• [ABOUT THIS EXERCISE]:
For this exercise, write out the full listing that follows exactly and skip its pictures.
———
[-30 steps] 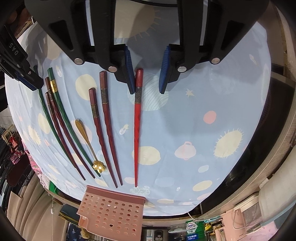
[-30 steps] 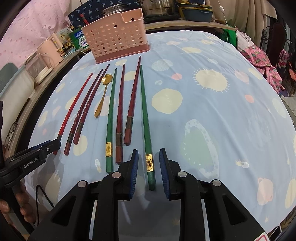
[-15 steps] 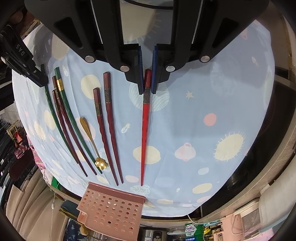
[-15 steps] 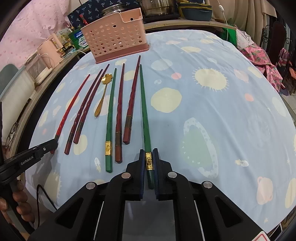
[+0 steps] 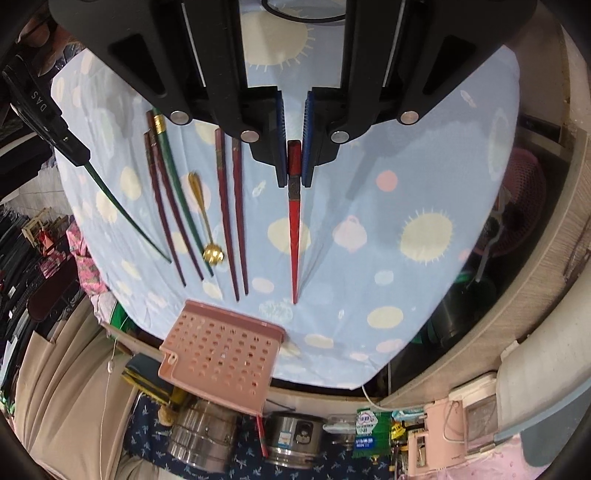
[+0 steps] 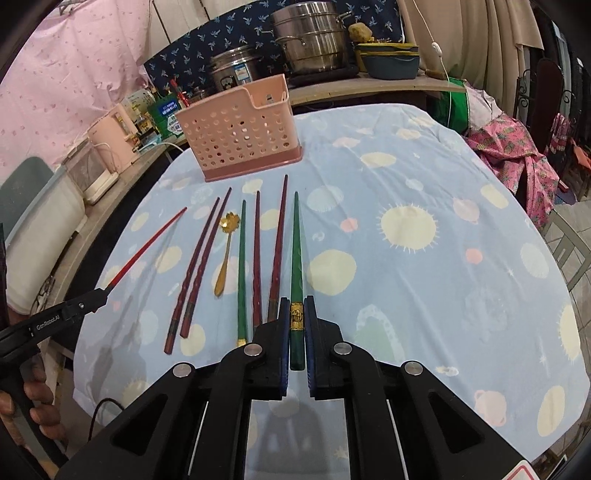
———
• [SOLUTION TO THIS PROBLEM]:
[-30 steps] 
[-30 steps] 
[-15 steps] 
[-15 steps] 
[+0 steps] 
[+0 steps] 

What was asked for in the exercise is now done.